4.2 Forward modeling engine
In our current framework, we include two sets of forward modeling engines to support the part of wave propagation simulation.
One is the AWP-ODC code, developed by the research groups from SCEC Cui et al. (2010). The other one is the CG-FDM code developed by the SUSTech research team Zhang et al. (2014), which is also used for the source generation part.
The CG-FDM, which is recently designed to solve the seismic wave propagation in media with complex geometry, discretizes the computational volume by collocated grid in curvilinear coordinates. Because of flexibility of discretization, the CG-FDM can model the response from real features of an earthquake, such as the topography, complex fault system, and so on.
In contrast, the AWP-ODC solves the wave equations with a staggered grid system in the Cartesian coordinate. The AWP-ODC has been a popular tool with high efficiency and well optimization after developing for a long time.
Our efforts reported in this paper focus on the redesign and tuning of AWP-ODC for Sunway TaihuLight. AWP-ODC, which stands for Anelastic Wave Propagation by Olsen, Day, and Cui, develops over the year from the original finite difference code developed by Kim Olsen at University of Utah (Olsen 1994). The code was the major tool for the Community Modeling Environment (CME) of SCEC, and has scaled to various parallel computing platforms, such as TeraGrid (Cui 2007), Jaguar (Cui et al. 2010), and Titan (Cui et al. 2013; Roten et al. 2016).

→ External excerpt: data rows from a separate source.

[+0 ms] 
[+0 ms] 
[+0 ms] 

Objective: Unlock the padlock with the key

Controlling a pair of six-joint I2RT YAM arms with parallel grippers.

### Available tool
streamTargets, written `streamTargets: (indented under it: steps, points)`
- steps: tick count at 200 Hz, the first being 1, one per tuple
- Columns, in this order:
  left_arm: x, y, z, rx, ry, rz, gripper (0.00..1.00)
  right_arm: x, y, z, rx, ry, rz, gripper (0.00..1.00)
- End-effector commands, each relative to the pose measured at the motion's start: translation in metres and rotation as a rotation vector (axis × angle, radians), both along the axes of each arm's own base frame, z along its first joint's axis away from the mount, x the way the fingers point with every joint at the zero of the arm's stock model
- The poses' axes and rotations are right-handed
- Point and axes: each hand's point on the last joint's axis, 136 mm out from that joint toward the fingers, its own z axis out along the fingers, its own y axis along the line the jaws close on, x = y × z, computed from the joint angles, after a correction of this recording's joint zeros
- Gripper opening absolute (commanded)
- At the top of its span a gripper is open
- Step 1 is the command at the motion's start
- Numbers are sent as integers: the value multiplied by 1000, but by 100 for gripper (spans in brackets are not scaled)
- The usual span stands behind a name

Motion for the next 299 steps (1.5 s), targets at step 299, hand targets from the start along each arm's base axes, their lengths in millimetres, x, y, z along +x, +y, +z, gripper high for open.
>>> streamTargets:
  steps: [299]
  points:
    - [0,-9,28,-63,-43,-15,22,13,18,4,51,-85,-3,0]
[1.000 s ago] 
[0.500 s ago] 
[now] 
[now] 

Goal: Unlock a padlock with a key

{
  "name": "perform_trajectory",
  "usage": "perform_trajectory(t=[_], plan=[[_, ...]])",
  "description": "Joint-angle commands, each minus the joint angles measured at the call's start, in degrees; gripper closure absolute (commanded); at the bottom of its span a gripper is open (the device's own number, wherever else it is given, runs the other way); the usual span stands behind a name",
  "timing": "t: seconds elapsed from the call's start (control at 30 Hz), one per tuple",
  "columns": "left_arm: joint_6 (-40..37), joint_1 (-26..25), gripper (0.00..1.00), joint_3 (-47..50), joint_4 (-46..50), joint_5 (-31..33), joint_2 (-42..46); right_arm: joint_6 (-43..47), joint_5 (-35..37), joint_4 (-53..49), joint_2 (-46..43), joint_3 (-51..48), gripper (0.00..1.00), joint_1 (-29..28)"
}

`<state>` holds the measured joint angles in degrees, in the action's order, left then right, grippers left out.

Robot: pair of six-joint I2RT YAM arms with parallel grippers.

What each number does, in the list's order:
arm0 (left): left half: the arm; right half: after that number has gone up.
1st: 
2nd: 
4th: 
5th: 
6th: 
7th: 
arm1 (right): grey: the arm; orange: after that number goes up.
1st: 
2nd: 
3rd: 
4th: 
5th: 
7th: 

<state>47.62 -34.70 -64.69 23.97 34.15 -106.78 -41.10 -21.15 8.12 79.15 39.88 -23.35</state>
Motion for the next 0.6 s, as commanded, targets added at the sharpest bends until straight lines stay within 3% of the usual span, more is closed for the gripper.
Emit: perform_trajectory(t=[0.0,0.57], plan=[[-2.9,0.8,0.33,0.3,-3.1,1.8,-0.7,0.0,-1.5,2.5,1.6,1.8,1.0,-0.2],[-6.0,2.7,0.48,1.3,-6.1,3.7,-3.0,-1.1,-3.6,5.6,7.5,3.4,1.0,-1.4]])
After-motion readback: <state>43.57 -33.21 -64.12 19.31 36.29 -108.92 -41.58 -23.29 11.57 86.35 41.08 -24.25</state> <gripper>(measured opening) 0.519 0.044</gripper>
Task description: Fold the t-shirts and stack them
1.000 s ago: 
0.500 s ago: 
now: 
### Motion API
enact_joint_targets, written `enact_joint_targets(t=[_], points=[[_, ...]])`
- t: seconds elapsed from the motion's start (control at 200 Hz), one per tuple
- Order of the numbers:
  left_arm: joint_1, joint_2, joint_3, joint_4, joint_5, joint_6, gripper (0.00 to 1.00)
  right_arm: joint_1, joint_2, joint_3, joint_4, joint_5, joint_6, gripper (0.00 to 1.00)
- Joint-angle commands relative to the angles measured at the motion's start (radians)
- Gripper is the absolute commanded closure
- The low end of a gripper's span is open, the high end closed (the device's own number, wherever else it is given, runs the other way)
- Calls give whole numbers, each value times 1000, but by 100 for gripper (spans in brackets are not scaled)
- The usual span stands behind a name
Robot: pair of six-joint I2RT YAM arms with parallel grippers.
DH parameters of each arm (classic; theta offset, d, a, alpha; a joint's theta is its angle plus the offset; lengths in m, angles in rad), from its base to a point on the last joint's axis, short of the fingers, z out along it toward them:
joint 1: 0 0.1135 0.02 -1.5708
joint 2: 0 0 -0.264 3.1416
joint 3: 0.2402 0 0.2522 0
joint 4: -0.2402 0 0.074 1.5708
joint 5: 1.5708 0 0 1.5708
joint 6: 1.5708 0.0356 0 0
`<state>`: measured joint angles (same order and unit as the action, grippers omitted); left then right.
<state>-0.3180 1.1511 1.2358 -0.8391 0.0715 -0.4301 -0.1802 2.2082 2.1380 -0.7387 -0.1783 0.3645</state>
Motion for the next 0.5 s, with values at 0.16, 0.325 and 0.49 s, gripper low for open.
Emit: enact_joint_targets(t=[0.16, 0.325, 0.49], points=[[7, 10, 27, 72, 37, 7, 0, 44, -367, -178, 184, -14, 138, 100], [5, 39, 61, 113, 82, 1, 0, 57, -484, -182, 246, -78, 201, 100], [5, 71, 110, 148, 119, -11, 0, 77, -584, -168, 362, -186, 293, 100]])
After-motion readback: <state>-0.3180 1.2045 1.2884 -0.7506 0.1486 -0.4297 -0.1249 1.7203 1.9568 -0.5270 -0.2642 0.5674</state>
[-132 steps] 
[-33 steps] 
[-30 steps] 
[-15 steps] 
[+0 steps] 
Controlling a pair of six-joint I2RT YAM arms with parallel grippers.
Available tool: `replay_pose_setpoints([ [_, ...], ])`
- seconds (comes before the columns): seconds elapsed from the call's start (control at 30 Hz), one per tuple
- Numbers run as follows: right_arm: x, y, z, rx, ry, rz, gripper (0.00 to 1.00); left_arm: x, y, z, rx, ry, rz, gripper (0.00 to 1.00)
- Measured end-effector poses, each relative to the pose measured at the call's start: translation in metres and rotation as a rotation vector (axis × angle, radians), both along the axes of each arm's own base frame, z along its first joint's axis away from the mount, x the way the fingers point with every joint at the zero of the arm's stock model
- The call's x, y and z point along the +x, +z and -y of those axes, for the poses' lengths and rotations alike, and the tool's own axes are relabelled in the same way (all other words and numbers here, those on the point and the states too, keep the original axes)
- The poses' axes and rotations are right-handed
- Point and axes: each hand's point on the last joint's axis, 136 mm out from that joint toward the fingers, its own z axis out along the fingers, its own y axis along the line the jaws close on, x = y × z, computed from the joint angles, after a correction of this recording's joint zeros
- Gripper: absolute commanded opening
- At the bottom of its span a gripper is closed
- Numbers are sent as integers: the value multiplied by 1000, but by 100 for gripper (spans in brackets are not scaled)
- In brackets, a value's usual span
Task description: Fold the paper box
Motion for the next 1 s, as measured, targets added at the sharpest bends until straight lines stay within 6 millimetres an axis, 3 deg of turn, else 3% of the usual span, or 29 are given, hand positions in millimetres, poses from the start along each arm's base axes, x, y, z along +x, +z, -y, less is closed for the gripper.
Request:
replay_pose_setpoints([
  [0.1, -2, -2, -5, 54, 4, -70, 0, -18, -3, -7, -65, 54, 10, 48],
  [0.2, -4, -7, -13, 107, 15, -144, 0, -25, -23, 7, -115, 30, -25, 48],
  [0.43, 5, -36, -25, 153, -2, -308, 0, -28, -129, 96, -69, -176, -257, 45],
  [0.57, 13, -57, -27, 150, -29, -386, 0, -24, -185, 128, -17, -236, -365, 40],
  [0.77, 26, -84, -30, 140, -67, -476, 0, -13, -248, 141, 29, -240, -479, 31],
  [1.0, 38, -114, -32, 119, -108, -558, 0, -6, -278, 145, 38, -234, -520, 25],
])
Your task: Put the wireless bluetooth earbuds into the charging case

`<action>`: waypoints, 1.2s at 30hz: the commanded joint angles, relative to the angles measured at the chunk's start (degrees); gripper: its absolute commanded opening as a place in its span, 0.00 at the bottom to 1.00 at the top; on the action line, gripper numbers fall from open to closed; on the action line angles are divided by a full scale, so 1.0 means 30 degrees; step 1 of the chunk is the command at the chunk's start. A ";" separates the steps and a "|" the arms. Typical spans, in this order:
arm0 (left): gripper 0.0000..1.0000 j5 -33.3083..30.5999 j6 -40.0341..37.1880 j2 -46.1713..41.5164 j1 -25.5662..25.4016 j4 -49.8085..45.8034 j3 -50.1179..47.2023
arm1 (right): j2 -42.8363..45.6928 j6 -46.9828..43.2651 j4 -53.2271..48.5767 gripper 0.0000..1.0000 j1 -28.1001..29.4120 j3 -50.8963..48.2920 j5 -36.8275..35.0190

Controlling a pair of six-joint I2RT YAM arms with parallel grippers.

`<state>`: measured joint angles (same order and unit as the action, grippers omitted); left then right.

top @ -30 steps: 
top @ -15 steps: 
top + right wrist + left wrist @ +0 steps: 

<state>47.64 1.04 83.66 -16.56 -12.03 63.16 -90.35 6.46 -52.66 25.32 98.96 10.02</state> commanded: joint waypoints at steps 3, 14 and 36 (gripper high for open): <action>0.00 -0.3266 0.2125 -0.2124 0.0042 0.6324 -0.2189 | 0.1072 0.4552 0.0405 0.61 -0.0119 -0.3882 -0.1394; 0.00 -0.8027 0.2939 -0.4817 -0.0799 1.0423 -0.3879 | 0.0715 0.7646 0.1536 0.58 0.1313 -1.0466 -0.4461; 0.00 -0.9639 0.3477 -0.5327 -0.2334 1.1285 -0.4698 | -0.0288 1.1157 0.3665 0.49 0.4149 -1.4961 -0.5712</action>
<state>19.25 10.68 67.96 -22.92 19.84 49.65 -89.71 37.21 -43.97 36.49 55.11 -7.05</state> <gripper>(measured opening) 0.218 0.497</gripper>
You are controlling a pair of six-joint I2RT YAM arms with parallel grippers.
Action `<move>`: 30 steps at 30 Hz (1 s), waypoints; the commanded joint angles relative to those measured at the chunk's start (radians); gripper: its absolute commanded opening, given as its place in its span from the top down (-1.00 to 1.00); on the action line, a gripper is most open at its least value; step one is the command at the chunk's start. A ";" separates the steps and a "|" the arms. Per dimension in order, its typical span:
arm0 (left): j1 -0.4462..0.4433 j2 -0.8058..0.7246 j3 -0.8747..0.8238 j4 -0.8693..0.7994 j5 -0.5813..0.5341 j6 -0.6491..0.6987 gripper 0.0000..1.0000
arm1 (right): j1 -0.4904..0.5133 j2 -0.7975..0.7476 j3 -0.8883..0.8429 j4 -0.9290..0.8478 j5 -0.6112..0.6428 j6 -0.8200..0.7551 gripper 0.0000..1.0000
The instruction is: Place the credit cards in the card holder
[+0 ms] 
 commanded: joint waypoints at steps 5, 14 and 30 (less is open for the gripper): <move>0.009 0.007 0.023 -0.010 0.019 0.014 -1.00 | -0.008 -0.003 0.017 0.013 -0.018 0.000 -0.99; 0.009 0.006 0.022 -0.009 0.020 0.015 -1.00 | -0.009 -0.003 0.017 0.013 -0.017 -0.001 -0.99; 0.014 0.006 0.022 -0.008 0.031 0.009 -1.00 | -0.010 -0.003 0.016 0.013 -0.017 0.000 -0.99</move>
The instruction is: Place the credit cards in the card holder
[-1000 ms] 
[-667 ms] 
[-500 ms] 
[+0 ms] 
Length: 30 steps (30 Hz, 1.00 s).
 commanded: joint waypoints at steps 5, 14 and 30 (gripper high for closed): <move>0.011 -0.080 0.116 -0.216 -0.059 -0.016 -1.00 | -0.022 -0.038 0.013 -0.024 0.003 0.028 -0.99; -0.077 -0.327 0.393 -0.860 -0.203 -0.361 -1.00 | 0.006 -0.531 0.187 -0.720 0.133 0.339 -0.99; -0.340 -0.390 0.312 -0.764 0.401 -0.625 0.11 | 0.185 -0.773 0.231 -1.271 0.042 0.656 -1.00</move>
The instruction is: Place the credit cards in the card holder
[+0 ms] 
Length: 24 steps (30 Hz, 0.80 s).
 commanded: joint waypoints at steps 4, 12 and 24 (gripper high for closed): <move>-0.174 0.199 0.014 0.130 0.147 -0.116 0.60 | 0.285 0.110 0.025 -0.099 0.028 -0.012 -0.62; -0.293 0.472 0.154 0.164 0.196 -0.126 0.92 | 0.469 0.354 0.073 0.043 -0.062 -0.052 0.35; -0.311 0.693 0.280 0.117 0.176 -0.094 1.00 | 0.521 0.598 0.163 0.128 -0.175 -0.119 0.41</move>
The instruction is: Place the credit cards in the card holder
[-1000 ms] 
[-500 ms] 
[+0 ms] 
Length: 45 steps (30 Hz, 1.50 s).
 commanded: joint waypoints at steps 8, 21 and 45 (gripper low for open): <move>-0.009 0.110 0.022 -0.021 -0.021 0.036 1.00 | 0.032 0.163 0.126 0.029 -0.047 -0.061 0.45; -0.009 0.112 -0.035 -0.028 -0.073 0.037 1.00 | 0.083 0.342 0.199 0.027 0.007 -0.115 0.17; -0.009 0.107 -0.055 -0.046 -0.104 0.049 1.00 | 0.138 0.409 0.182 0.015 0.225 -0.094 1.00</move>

The current version of AWP-ODC has already built up the plasticity simulation capabilities for nonlinear effects, which can largely improve the simulation accuracy but at the cost of more variable arrays and more computation. The next sections demonstrate the major approaches that we take to achieve AWP-Sunway, an inherited version of AWP-ODC that is completely redesigned and tuned for the Sunway TaihuLight system.
5 Parallelization and optimization
5.1 A customized parallelization design
The first challenge of achieving a full-scale application on Sunway TaihuLight, is, as mentioned above, to identify a suitable mapping scheme that translate the physics into the compute instructions, data movements, and message passings among the 10 million cores in the system.
A large part of the mapping scheme is about decomposition, i.e. how we decompose the large problem into parts that sit in different nodes, and further down, in different cores. One specific complexity in the case of earthquake simulation is that the computational kernels normally involve reading and writing of over 20 variable arrays that covers the entire mesh grid. In such cases, many previous optimization techniques, such as the 3.5D blocking scheme (Nguyen et al. 2010), becomes impractical due to the extremely high memory volume requirement. As a result, our solution is a customized domain decomposition scheme that exposes enough parallelism for the 10 million cores and minimizes related memory costs at the same time.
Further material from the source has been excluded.